-- WORK INSTRUCTION --
What you return should be every line of the material, unchanged.

┄┄┄┄┄┄┄┄┄┄

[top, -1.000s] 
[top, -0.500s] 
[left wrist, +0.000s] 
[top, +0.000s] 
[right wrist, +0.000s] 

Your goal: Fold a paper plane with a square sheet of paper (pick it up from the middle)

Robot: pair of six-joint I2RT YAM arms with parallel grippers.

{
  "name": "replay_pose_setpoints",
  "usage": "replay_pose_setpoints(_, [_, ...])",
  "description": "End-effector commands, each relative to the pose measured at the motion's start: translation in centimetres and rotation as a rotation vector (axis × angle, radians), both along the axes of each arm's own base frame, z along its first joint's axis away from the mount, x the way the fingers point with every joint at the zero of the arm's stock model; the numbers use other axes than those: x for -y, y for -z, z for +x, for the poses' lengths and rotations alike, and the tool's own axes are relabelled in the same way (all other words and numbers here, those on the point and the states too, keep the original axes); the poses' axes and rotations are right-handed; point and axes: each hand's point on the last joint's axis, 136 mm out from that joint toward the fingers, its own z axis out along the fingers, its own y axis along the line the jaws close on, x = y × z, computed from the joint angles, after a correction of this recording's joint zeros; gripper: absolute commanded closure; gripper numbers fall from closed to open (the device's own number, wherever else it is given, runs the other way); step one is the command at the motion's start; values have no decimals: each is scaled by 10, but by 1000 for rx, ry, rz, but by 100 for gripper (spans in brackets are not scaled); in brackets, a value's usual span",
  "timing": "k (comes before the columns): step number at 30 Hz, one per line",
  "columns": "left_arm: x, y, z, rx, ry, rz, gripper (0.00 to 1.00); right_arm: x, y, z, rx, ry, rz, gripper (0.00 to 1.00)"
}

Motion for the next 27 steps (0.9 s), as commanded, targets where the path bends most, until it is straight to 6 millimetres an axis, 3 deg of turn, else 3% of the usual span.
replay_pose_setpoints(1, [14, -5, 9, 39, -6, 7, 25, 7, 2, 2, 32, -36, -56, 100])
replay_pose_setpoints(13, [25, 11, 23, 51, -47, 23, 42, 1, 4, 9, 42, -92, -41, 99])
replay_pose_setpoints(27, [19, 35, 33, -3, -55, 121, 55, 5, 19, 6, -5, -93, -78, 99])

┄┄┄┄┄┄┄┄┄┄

-- EXERCISE RESPONSE --
[top, -1.000s] 
[top, -0.500s] 
[left wrist, +0.000s] 
[top, +0.000s] 
[right wrist, +0.000s] 

Your goal: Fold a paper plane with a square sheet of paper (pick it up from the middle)

Robot: pair of six-joint I2RT YAM arms with parallel grippers.

{
  "name": "replay_pose_setpoints",
  "usage": "replay_pose_setpoints(_, [_, ...])",
  "description": "End-effector commands, each relative to the pose measured at the motion's start: translation in centimetres and rotation as a rotation vector (axis × angle, radians), both along the axes of each arm's own base frame, z along its first joint's axis away from the mount, x the way the fingers point with every joint at the zero of the arm's stock model; the numbers use other axes than those: x for -y, y for -z, z for +x, for the poses' lengths and rotations alike, and the tool's own axes are relabelled in the same way (all other words and numbers here, those on the point and the states too, keep the original axes); the poses' axes and rotations are right-handed; point and axes: each hand's point on the last joint's axis, 136 mm out from that joint toward the fingers, its own z axis out along the fingers, its own y axis along the line the jaws close on, x = y × z, computed from the joint angles, after a correction of this recording's joint zeros; gripper: absolute commanded closure; gripper numbers fall from closed to open (the device's own number, wherever else it is given, runs the other way); step one is the command at the motion's start; values have no decimals: each is scaled by 10, but by 1000 for rx, ry, rz, but by 100 for gripper (spans in brackets are not scaled); in brackets, a value's usual span",
  "timing": "k (comes before the columns): step number at 30 Hz, one per line",
  "columns": "left_arm: x, y, z, rx, ry, rz, gripper (0.00 to 1.00); right_arm: x, y, z, rx, ry, rz, gripper (0.00 to 1.00)"
}

Motion for the next 27 steps (0.9 s), as commanded, targets where the path bends most, until it is straight to 6 millimetres an axis, 3 deg of turn, else 3% of the usual span.
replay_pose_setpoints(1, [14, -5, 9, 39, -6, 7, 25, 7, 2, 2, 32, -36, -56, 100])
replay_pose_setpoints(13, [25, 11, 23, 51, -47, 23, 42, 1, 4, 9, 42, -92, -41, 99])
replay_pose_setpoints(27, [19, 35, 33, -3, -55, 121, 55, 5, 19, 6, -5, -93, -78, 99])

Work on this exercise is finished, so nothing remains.